= Agricultural railways of Western Australia =

Railway lines in Western Australia

The agricultural railways in Western Australia were a system of railway lines that were built after the Western Australian 1905 Royal Commission on Immigration, which stated the need for a policy that "all considerable areas of agricultural land must have a 15 mile rail service." The lines were designed and constructed by the Public Works Department, for the Western Australian Government Railways.
The railways were identified in the early 1900s as specifically light with 40 lb rails, and required for the agricultural region.
The Railway Advisory Board of Western Australia was the administrative body that considered the viability of the proposed lines.

== Royal commissions ==
The Western Australian 1947 Royal Commission into the Management Workings and Control of the Western Australian Government Railways also placed these railway lines and their construction into context:

In order to carry out the wishes of the Government to construct railway in agricultural areas as cheaply as possible, lines were built with 45 lb rail sections which practically followed the surface of the ground, with (a) earth ballasting (b) half round timber sleepers (c) providing the bare minimum station facilities.

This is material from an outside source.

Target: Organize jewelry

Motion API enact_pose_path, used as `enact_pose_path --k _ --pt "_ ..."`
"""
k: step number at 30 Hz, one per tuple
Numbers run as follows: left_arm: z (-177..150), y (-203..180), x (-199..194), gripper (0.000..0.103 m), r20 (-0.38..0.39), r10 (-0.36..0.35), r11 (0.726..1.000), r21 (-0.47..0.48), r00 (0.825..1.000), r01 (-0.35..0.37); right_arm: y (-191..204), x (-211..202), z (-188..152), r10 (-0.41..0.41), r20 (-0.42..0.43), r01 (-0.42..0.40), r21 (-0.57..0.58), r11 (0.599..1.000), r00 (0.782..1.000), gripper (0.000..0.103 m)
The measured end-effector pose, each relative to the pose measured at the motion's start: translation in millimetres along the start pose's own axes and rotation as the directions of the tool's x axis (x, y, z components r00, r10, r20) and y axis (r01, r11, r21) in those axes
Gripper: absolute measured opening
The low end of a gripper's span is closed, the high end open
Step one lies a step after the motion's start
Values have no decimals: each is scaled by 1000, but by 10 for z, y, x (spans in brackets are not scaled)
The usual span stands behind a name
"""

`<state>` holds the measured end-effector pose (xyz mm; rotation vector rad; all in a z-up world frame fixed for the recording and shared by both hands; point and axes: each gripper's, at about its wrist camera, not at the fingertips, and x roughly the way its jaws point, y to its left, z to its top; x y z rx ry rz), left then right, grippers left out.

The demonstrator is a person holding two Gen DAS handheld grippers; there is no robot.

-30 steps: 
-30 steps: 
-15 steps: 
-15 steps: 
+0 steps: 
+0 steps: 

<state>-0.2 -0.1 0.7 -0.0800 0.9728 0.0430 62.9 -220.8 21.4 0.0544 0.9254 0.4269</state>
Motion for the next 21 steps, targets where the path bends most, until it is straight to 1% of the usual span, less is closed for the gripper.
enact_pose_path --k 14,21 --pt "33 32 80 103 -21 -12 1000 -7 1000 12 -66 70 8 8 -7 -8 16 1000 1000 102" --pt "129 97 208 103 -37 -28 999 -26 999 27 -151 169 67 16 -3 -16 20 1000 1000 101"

The 1947 commission called these lines spur lines at time of construction, in distinction to loop lines, however the completion of most sections made most lines loop lines.

The 1947 royal commission report also made a distinction between Southern Agricultural Spur Lines, Northern Agricultural Spur Lines, and South West dairy and timber lines; these broadly relate to geographical regions.

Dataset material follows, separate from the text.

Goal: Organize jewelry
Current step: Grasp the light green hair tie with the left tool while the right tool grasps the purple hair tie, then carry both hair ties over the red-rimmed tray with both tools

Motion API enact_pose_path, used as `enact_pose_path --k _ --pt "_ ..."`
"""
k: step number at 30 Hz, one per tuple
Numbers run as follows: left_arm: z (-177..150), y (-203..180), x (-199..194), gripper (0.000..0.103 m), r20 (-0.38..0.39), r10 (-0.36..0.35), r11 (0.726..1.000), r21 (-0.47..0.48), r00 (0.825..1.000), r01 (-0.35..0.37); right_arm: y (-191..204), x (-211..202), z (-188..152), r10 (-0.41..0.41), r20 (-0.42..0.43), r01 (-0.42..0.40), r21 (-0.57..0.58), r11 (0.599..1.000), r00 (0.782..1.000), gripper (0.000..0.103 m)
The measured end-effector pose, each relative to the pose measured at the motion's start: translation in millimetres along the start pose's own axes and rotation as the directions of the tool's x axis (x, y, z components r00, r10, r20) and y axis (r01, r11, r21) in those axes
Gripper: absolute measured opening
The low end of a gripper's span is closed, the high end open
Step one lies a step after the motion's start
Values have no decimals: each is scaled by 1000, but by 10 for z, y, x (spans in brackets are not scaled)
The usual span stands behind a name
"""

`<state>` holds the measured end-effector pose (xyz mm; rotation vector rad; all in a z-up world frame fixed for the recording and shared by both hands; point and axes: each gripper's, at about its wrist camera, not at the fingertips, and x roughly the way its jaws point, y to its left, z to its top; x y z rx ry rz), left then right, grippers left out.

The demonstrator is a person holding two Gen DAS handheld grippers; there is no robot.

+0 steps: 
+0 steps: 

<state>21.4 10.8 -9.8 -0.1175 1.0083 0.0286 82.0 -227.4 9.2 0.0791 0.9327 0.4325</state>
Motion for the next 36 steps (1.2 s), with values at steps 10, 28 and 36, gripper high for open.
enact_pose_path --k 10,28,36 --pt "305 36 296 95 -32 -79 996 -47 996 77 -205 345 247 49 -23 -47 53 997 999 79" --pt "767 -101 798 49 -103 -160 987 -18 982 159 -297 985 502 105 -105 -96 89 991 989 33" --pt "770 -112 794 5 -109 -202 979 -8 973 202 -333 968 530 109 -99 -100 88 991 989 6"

In the 2000s the lines were collectively identified as Wheatbelt railway lines of Western Australia.

== Agricultural spur lines ==
In many cases of the lines listed here, specific sections of line are named, where they were later joined to complete a longer route. This list is comparable with the list of sections in the second edition of Rails through the Bush, by Gunzburg and Austin, that identifies the builder of the section, and contract and completion dates.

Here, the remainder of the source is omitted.